Muscle protein Western blots from the sampled muscle are used to optimize protein identification of LGMD. The results of this immunoblotting technique, when available, sometimes require a discussion for interpretation.
In the end, the molecular diagnosis follows a simple pathway: after a suggestive muscle biopsy, a simple PCR sequencing highlights the almost exclusive c.521del.

6. Therapeutic Perspectives

The clinical trials relating to LGMDR5 are still in the early stages. Many ongoing investigational projects explore the major research paths common to all hereditary neuromuscular diseases.
The fine and precise repair of the mutation in the genome in myoblast cells by the gene-editing technique has produced promising results [31] at the experimental stage.
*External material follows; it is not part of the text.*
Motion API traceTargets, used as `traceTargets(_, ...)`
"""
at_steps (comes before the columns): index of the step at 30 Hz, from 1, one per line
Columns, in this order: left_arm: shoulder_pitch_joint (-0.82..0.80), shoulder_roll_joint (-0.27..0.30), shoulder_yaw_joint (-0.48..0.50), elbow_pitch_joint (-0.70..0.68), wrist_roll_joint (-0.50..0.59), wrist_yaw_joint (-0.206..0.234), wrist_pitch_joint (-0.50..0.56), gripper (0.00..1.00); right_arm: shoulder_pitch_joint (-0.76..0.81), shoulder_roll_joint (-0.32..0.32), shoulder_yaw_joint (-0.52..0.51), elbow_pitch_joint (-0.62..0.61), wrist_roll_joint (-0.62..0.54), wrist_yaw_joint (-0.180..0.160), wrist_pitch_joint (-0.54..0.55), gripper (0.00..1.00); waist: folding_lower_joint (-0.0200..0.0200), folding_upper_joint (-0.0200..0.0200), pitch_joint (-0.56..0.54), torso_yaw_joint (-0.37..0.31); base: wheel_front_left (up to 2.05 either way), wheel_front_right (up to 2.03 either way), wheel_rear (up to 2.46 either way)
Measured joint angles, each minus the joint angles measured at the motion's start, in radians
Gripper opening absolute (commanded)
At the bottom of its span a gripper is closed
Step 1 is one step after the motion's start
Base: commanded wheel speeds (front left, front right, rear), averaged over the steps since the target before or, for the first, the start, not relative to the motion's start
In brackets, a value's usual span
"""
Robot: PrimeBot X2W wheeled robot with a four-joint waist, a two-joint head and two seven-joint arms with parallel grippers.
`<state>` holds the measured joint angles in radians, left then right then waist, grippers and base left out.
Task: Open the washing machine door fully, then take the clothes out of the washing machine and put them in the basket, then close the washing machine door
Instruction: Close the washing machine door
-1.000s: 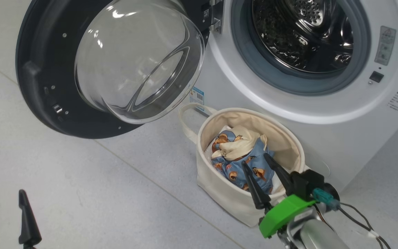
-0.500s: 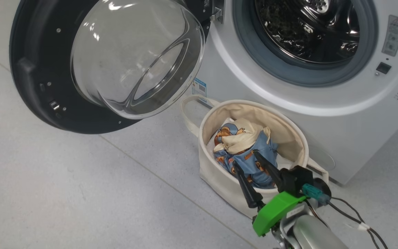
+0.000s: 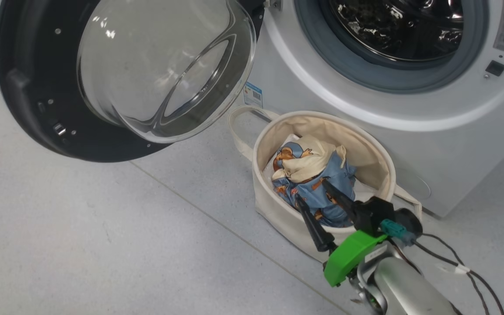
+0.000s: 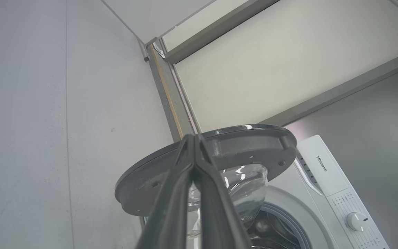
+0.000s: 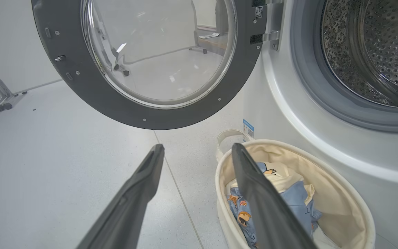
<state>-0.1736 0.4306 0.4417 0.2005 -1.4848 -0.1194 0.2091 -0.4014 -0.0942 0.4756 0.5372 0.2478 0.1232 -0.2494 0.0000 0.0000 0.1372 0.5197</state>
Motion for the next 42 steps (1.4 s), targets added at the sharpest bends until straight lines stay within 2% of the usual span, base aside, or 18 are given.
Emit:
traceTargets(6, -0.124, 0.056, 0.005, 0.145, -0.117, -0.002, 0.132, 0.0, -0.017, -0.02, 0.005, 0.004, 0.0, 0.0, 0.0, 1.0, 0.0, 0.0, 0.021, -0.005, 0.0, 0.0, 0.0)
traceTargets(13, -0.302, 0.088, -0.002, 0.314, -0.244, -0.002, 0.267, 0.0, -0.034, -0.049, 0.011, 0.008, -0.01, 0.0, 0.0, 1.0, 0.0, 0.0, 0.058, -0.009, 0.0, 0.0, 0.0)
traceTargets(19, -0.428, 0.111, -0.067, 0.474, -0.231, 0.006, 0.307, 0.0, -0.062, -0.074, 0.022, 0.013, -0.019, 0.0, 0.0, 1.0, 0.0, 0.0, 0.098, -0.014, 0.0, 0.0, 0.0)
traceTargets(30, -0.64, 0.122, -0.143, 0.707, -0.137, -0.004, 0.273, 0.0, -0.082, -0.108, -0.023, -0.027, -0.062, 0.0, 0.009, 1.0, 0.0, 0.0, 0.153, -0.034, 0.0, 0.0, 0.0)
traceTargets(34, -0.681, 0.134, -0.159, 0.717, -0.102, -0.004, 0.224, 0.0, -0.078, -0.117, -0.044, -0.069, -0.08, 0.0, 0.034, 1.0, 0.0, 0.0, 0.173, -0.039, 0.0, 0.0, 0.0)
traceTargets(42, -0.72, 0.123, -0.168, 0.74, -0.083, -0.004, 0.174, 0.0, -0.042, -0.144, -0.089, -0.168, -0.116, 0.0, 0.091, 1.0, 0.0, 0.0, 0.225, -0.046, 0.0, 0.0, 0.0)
The repair of mRNA, by the exon-skipping technique, proceeds through the antisense oligonucleotides injected directly or by viral transfer. By restoring the gene, the disturbed reading frames back to their initial position, and exon skipping may lead to the recovery of an acceptable translation of a truncated but effective protein. Despite the small size of the SGCG gene, multiexon skipping [32] permits the expression of the mini-gamma truncated protein, restoring function in myoblast culture with gamma sarcoglycan c.521del in the mice. This is interesting for future clinical trials.
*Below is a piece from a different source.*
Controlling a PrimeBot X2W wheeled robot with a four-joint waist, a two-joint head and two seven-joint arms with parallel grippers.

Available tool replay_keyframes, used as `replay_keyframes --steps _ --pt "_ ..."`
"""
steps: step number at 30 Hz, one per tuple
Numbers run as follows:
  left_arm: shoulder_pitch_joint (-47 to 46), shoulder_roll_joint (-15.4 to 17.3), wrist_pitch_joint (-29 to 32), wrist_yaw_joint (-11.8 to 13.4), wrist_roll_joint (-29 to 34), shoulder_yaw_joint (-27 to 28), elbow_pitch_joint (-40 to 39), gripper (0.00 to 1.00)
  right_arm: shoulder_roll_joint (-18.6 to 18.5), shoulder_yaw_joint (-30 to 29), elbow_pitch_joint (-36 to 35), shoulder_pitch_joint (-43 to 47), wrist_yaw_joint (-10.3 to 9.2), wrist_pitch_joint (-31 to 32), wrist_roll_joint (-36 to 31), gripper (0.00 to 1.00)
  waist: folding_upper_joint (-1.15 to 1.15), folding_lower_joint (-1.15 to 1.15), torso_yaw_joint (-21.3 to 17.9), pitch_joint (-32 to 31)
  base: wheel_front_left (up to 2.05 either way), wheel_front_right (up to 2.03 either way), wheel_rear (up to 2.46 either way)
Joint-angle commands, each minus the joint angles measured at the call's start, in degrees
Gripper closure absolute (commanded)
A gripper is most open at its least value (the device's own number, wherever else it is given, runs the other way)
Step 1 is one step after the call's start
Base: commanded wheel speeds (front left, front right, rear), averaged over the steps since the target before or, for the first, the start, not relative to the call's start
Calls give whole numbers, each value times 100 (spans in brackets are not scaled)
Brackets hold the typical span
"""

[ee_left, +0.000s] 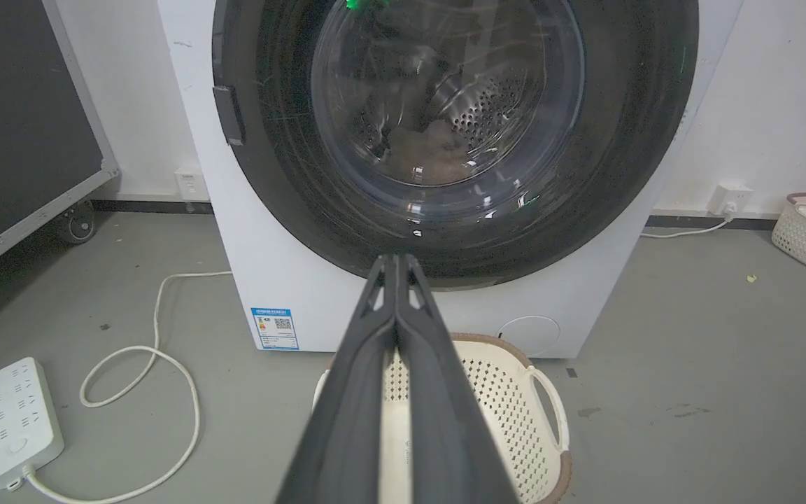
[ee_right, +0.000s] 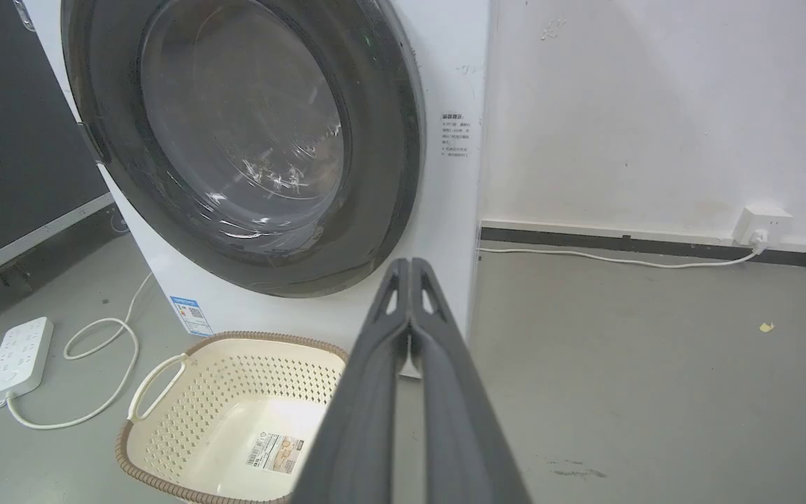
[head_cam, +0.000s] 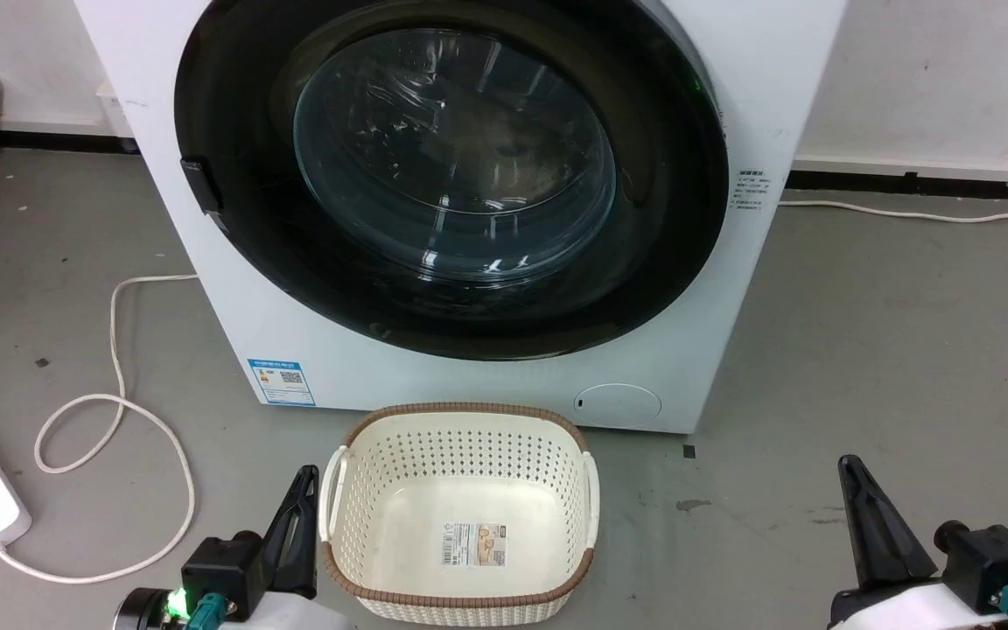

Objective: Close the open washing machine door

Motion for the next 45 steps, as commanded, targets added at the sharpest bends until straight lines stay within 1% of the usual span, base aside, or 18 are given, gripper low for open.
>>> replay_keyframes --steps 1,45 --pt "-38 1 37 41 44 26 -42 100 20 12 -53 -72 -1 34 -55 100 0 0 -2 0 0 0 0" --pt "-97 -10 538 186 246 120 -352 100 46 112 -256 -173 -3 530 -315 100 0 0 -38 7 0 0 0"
Therapies targeting protein compensation pathways are in the early stages of experimentation. Some are aimed at blocking statins, a protein inhibitor of muscle trophism [33], and some at increasing the availability of sarcoglycans for the sarcolemma [34] by inhibiting, in the endoplasmic reticulum, the degradation by a quality-control system (ERAD) of mutated proteins that are poorly arranged (misfolding) or truncated but possibly efficient.
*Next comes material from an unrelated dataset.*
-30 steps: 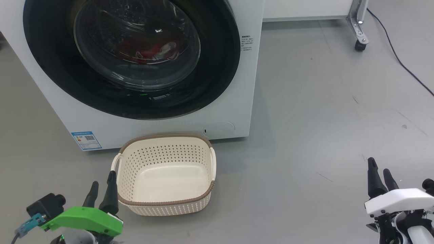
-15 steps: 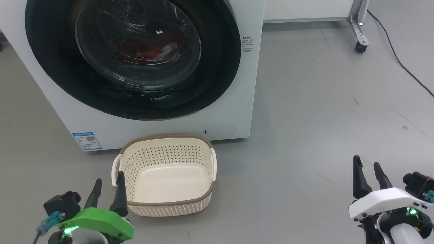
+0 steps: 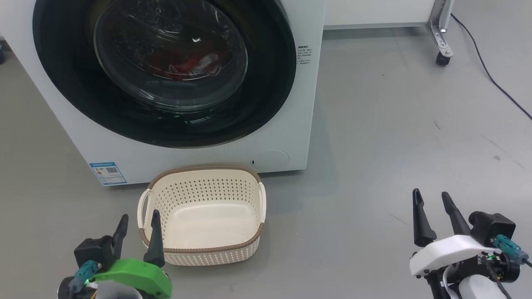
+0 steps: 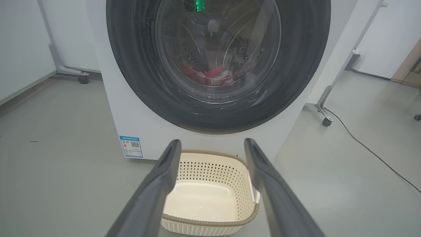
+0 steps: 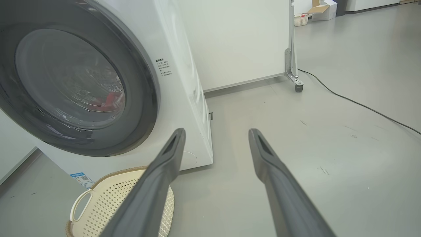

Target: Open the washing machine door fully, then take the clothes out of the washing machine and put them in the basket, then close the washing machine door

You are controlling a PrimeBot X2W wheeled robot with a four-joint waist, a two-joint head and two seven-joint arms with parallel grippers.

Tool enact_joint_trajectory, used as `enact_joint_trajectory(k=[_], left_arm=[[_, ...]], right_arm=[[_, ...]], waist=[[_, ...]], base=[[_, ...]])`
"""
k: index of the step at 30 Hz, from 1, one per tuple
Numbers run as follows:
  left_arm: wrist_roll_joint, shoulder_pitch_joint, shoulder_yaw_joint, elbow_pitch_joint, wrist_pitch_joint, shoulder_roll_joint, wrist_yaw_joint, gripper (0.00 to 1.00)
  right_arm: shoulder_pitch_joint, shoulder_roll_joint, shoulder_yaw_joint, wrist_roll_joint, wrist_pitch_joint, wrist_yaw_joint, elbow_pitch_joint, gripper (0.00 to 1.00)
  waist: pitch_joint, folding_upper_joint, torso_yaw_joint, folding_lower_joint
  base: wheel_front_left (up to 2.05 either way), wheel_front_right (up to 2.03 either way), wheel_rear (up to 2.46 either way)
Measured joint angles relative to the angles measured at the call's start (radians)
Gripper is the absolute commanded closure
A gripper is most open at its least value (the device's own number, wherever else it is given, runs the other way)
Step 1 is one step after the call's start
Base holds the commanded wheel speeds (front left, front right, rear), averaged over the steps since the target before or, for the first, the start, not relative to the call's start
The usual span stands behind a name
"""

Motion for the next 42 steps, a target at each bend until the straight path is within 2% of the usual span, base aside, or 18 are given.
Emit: enact_joint_trajectory(k=[8, 23, 42], left_arm=[[0.125, 0.000, -0.020, 0.002, -0.033, 0.000, 0.027, 0.00], [0.288, 0.000, -0.040, 0.022, -0.079, -0.002, 0.053, 0.00], [0.289, 0.000, -0.017, 0.052, -0.079, -0.025, 0.053, 0.00]], right_arm=[[0.018, 0.002, 0.024, -0.117, -0.032, -0.010, -0.012, 0.00], [0.037, 0.019, 0.047, -0.282, -0.076, -0.037, -0.023, 0.00], [0.059, 0.062, 0.005, -0.286, -0.077, -0.047, -0.024, 0.00]], waist=[[-0.003, 0.0000, 0.002, 0.0000], [-0.005, 0.0000, -0.001, 0.0000], [-0.009, 0.0000, -0.003, 0.0000]], base=[[0.00, 0.00, 0.00], [0.00, 0.00, 0.00], [0.00, 0.00, 0.00]])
There is no consensus on the use of corticosteroids in monotherapy for LGMDR5 contrary to its accepted use with Duchenne myopathy. However, it remains largely used in clinical trials in combination with genetic treatments, where it reduces their immunogenicity. Given the fact that progressive proximal limb-girdle muscle weakness, wasting, respiratory deficiency, and retractions are frequently observed in gamma-sarcoglycan-deficient cases.